The applications arose from a report of the Central Empowered Committee (CEC) dated 20th November 2003, which specifically pertained to the Jamua Ramgarh wildlife sanctuary. The report gives a horrific picture of the ravaging of a protected forest mainly by private miners mostly with temporary working permits obtained from the Governmental agencies. On 20th September 2013, a second report was submitted by the CEC and the recommendations made in the second report went beyond the Jamua Ramgarh Sanctuary and dealt with the creation of identification and declaration of safety zones around protected forests all across the country.
The first set of issues related to mining activities in and around a wildlife sanctuary in the State of Rajasthan is known as Jamua Ramgarh. The second set of issues involved prescribing ecosensitive zones (ESZ) surrounding the wildlife sanctuaries and national parks.

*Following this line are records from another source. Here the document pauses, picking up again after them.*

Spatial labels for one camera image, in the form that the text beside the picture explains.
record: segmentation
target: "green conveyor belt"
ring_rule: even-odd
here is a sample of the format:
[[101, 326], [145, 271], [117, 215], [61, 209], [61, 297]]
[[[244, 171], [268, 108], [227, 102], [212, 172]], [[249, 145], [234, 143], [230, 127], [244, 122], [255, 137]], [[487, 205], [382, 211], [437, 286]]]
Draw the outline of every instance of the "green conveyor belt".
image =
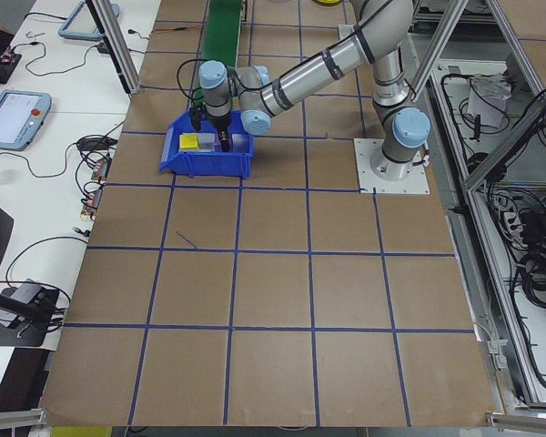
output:
[[208, 10], [202, 57], [237, 66], [243, 0], [212, 0]]

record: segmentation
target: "robotic arm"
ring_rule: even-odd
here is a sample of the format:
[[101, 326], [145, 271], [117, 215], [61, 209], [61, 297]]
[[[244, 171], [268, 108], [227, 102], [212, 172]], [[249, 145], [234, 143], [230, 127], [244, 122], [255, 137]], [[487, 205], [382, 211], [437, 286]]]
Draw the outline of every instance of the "robotic arm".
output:
[[399, 61], [399, 44], [411, 25], [413, 4], [411, 0], [352, 0], [352, 5], [359, 23], [351, 35], [273, 81], [263, 66], [226, 68], [218, 61], [207, 61], [200, 67], [207, 118], [217, 129], [223, 151], [229, 150], [232, 97], [238, 98], [244, 129], [263, 135], [272, 117], [368, 63], [374, 70], [374, 107], [387, 132], [372, 167], [387, 180], [406, 176], [416, 149], [430, 131], [427, 116], [405, 104], [409, 88]]

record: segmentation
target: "table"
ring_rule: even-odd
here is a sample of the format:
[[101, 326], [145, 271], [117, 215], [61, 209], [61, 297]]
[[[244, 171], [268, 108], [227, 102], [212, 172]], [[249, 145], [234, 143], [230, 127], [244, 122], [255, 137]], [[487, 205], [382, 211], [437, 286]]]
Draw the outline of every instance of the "table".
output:
[[[147, 41], [129, 35], [126, 30], [135, 28], [146, 35], [154, 22], [159, 1], [140, 2], [123, 0], [119, 23], [130, 48], [145, 50]], [[32, 11], [54, 15], [67, 15], [76, 0], [38, 0]], [[64, 40], [56, 34], [60, 21], [30, 15], [16, 33], [13, 44], [32, 41], [25, 34], [45, 33], [37, 41], [45, 43], [47, 57], [36, 62], [36, 71], [64, 69], [78, 64], [89, 42]], [[21, 47], [21, 64], [3, 89], [21, 89], [51, 94], [53, 106], [45, 125], [39, 130], [33, 143], [20, 155], [31, 162], [38, 174], [52, 174], [64, 165], [67, 145], [85, 135], [103, 135], [118, 126], [125, 118], [128, 97], [116, 76], [109, 56], [93, 50], [84, 67], [58, 76], [35, 77], [24, 66], [41, 53], [40, 46]], [[142, 56], [133, 55], [136, 67], [141, 67]], [[69, 235], [77, 236], [72, 227], [90, 229], [91, 222], [80, 218], [81, 198], [75, 182], [75, 169], [80, 162], [76, 148], [68, 152], [68, 170], [60, 178], [36, 179], [25, 168], [22, 159], [0, 157], [0, 207], [15, 219], [15, 227], [0, 269], [0, 279], [12, 259], [29, 244], [43, 238]], [[90, 170], [83, 166], [79, 179], [88, 180]], [[33, 278], [56, 284], [72, 295], [76, 275], [81, 265], [85, 246], [77, 241], [53, 241], [37, 246], [16, 264], [13, 279]], [[59, 306], [67, 302], [61, 297]], [[48, 334], [44, 348], [55, 350], [60, 332]], [[0, 381], [13, 349], [0, 348]]]
[[[272, 76], [351, 19], [347, 3], [248, 10], [238, 63]], [[155, 26], [206, 11], [164, 0]], [[494, 404], [432, 175], [429, 196], [359, 194], [351, 139], [381, 135], [367, 77], [276, 117], [247, 180], [158, 173], [186, 108], [174, 66], [201, 37], [150, 41], [153, 88], [119, 140], [42, 401], [50, 423], [482, 425]]]

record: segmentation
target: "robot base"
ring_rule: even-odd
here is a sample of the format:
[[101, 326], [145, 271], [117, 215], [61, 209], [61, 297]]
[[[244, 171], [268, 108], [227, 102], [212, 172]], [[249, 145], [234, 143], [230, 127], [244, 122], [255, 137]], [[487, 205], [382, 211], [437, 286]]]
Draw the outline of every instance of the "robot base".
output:
[[[382, 141], [382, 139], [374, 138], [354, 139], [360, 192], [372, 194], [376, 190], [379, 194], [428, 195], [430, 193], [429, 183], [422, 165], [410, 167], [410, 173], [404, 179], [396, 182], [383, 179], [373, 171], [370, 161], [374, 153], [382, 147]], [[420, 161], [419, 152], [414, 160], [415, 162]]]

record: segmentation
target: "white desk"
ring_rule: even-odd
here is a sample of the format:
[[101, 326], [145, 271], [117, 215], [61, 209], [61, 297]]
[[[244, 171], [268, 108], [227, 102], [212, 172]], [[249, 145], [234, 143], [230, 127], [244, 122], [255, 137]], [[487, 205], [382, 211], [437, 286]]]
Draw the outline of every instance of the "white desk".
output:
[[[118, 18], [127, 46], [134, 50], [145, 51], [147, 41], [136, 34], [130, 35], [127, 29], [133, 28], [142, 35], [147, 35], [154, 24], [158, 0], [117, 0], [121, 7]], [[73, 11], [77, 0], [37, 0], [31, 12], [42, 12], [52, 15], [66, 16]], [[93, 41], [78, 41], [61, 38], [57, 31], [62, 25], [61, 20], [30, 15], [16, 33], [12, 46], [30, 43], [33, 38], [26, 34], [41, 34], [36, 38], [46, 46], [46, 57], [34, 62], [30, 68], [36, 73], [62, 71], [83, 62], [85, 51], [96, 43]], [[101, 55], [92, 49], [86, 60], [86, 65], [77, 70], [62, 75], [37, 77], [25, 69], [25, 65], [43, 54], [41, 46], [21, 46], [16, 49], [22, 54], [21, 63], [7, 84], [2, 89], [23, 89], [26, 91], [41, 91], [53, 97], [55, 112], [87, 112], [97, 114], [125, 114], [129, 98], [117, 78], [116, 70], [109, 55]], [[143, 55], [132, 52], [132, 59], [137, 70], [141, 67]]]
[[[145, 51], [147, 41], [137, 35], [129, 35], [134, 28], [142, 35], [152, 29], [159, 0], [117, 0], [121, 7], [119, 23], [126, 36], [127, 45]], [[76, 6], [77, 0], [37, 0], [33, 12], [65, 16]], [[60, 20], [30, 15], [22, 24], [13, 45], [32, 41], [25, 34], [45, 33], [37, 38], [46, 45], [46, 58], [31, 67], [36, 72], [63, 70], [82, 62], [86, 49], [93, 45], [87, 41], [70, 41], [56, 33]], [[123, 121], [129, 98], [123, 92], [109, 56], [93, 49], [86, 65], [63, 75], [36, 77], [25, 70], [25, 64], [42, 54], [41, 46], [20, 47], [21, 64], [3, 89], [21, 89], [50, 94], [53, 106], [45, 125], [34, 141], [22, 152], [31, 162], [33, 170], [40, 174], [53, 174], [63, 168], [66, 147], [85, 135], [103, 135]], [[143, 56], [133, 54], [139, 70]], [[112, 134], [119, 136], [120, 129]], [[90, 229], [92, 223], [80, 218], [81, 195], [75, 182], [75, 169], [80, 156], [75, 147], [69, 152], [68, 168], [58, 178], [33, 178], [23, 159], [0, 157], [0, 208], [15, 219], [14, 230], [4, 261], [0, 268], [0, 280], [13, 258], [35, 241], [56, 236], [78, 236], [72, 227]], [[90, 170], [82, 166], [79, 180], [89, 180]], [[16, 263], [12, 280], [32, 278], [55, 284], [72, 295], [85, 245], [73, 240], [55, 240], [32, 248]], [[59, 307], [66, 307], [64, 296]], [[48, 334], [43, 347], [55, 350], [59, 332]], [[14, 348], [0, 347], [0, 382]]]

The Court stressed the role of the State while opining that "The role of the State cannot be confined to that of a facilitator or generator of economic activities for immediate upliftment of the fortunes of the State. The State also has to act as a trustee for the benefit of the general public in relation to the natural resources so that sustainable development can be achieved in the long term. Such role of the State is more relevant today, than, possibly, at any point of time in history with the threat of climate catastrophe resulting from global warming looming large."
Dealing with the question of impleadment of firms and individuals who had some kind of permission for carrying on mining activities in Jamua Ramgarh sanctuary, the Court relied on the judgment in Vellore Citizens' Welfare Forum v. Union of India, where the Court had held that the Precautionary Principle is an essential feature of the principle of Sustainable Development and held that the same principles will continue to be followed.
With regard to the issue involving the ESZs, the Court ordered that a minimum width of one kilometre ESZ ought to be maintained in respect of the protected forests, which would be the standard formula, subject to changes in special circumstances.
The Court also ordered that for commencing any new permissible activity, the ESZ norm of one kilometre shall be maintained for Jamua Ramgarh sanctuary.
The Bench passed a slew of directions, where it ordered that each protected forest must have an ESZ of a minimum of one kilometre measured from the demarcated boundary of the protected forest and for the Jamua Ramgarh wildlife sanctuary, it shall be 500 metres so far as subsisting activities are concerned.
Further, it was ordered that in the event the ESZ is already prescribed as per law that goes beyond a one-kilometre buffer zone, the wider margin as ESZ shall prevail. If such a wider buffer zone beyond one kilometre is proposed under any statutory instrument, then the ESZ covering the area beyond one kilometre as proposed shall be maintained until the final decision is taken.
The Court also directed that mining within the national parks and wildlife sanctuaries shall not be permitted.
It was opined that the minimum width of the ESZ may be diluted in the overwhelming public interest, but only after the due legal procedure is followed and the order is passed by the Court.
With regard to rampant illegal mining activities within the Jamua Ramgarh sanctuary, the Court said that "The CEC shall quantify the compensation to be recovered from each miner indulging in mining activities within the Jamua Ramgarh sanctuary in violation of any statutory provision or order of this Court. Specific recommendations for compensatory afforestation, reclamation, clearing overburden dumping as also compensation in monetary units for degradation of forest resources shall also be made."
The Court also requested the Chief Justice of India to consider a joint hearing of the present Writ Petition, i.e., Re: T.N. Godavarman Thirumulpad v. Union of India & Ors and Goa Foundation v. Union of India, owing to certain overlapping issues between the two Petitions.